16  Refactoring our Sass

16.1 Overview and goals for this lesson

We are starting with a project template that is a two-page website for a band. It has been coded rather simply with regular, vanilla CSS. It works just fine, but as sites grow with more code, having “Sassy CSS” helps with maintainability. So, our goals for this project assignment are to:

  • Understand how to manage a Node-based project:
    • Where different types of source files are stored/edited and where the processed files are sent.
  • Learn how Sass works by refactoring the project to use SCSS. As part of this we will:
    • Improve readability of our styles through nesting.
    • Use variables for increase flexibility of our styles.
    • Rewrite style rules for efficiency and reusability.
  • We’ll write new style rules in the Sassy way.
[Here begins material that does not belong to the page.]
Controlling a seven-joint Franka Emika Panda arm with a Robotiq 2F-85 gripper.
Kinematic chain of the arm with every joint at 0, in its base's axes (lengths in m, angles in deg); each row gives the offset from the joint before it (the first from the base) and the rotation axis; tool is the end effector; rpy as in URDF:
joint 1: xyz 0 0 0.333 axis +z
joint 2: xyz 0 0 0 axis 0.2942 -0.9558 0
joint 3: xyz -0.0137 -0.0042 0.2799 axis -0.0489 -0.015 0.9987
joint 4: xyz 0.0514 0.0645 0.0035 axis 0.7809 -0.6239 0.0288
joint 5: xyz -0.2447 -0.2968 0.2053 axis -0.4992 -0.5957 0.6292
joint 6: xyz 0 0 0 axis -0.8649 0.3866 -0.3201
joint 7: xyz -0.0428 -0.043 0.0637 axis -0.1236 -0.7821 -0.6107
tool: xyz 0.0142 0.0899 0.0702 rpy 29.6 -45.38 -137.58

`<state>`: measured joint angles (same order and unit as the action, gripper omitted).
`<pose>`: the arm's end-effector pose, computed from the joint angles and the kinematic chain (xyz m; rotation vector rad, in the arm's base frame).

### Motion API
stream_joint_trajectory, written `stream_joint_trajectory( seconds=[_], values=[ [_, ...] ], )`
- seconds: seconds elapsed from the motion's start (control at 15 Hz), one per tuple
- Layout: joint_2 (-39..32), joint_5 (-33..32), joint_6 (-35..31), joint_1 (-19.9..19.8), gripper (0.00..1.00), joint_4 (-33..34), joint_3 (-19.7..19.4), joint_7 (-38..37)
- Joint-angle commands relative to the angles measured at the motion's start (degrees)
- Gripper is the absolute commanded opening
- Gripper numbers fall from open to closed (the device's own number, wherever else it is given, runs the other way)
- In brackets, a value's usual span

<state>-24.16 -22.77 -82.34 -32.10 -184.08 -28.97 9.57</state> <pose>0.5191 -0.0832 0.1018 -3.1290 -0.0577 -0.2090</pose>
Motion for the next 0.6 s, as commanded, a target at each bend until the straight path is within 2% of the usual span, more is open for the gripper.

If you don’t already have your project open in VS Code, go ahead and open it. Run $ gulp dev in your terminal to start the development environment.

When the browser starts up, you’ll have a working multi-page website that uses traditional CSS. We are going to improve this code – or “refactor” it, as developers call it. It is a very common practice to go through old code and make it mo betta.

16.2 CSS is SCSS

This first thing to know is any valid CSS is also valid SCSS. As such, we’ll use our traditional CSS to seed our new SCSS setup.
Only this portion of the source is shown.